DATASET CONTENT:

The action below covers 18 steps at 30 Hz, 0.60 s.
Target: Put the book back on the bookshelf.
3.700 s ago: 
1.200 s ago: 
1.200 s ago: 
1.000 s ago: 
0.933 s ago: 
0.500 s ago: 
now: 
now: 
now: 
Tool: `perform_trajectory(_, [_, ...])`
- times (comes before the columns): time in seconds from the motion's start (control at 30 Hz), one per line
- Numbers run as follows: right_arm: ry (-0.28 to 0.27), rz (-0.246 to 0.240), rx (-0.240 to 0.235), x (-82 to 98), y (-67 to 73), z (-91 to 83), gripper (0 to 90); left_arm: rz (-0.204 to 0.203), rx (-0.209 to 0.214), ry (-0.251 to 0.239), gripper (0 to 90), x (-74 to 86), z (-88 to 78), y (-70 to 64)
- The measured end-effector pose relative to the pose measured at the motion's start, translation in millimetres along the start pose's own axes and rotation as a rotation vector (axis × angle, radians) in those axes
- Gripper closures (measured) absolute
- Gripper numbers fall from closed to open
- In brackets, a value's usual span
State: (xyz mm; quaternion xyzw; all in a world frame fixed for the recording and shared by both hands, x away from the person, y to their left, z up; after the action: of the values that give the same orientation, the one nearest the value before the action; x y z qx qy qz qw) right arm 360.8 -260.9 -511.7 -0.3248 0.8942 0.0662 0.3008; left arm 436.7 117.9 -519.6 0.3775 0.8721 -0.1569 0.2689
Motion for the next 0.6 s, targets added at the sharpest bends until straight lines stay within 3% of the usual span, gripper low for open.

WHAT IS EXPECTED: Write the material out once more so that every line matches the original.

OUTPUT:
The action below covers 18 steps at 30 Hz, 0.60 s.
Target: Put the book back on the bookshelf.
3.700 s ago: 
1.200 s ago: 
1.200 s ago: 
1.000 s ago: 
0.933 s ago: 
0.500 s ago: 
now: 
now: 
now: 
Tool: `perform_trajectory(_, [_, ...])`
- times (comes before the columns): time in seconds from the motion's start (control at 30 Hz), one per line
- Numbers run as follows: right_arm: ry (-0.28 to 0.27), rz (-0.246 to 0.240), rx (-0.240 to 0.235), x (-82 to 98), y (-67 to 73), z (-91 to 83), gripper (0 to 90); left_arm: rz (-0.204 to 0.203), rx (-0.209 to 0.214), ry (-0.251 to 0.239), gripper (0 to 90), x (-74 to 86), z (-88 to 78), y (-70 to 64)
- The measured end-effector pose relative to the pose measured at the motion's start, translation in millimetres along the start pose's own axes and rotation as a rotation vector (axis × angle, radians) in those axes
- Gripper closures (measured) absolute
- Gripper numbers fall from closed to open
- In brackets, a value's usual span
State: (xyz mm; quaternion xyzw; all in a world frame fixed for the recording and shared by both hands, x away from the person, y to their left, z up; after the action: of the values that give the same orientation, the one nearest the value before the action; x y z qx qy qz qw) right arm 360.8 -260.9 -511.7 -0.3248 0.8942 0.0662 0.3008; left arm 436.7 117.9 -519.6 0.3775 0.8721 -0.1569 0.2689
Motion for the next 0.6 s, targets added at the sharpest bends until straight lines stay within 3% of the usual span, gripper low for open.

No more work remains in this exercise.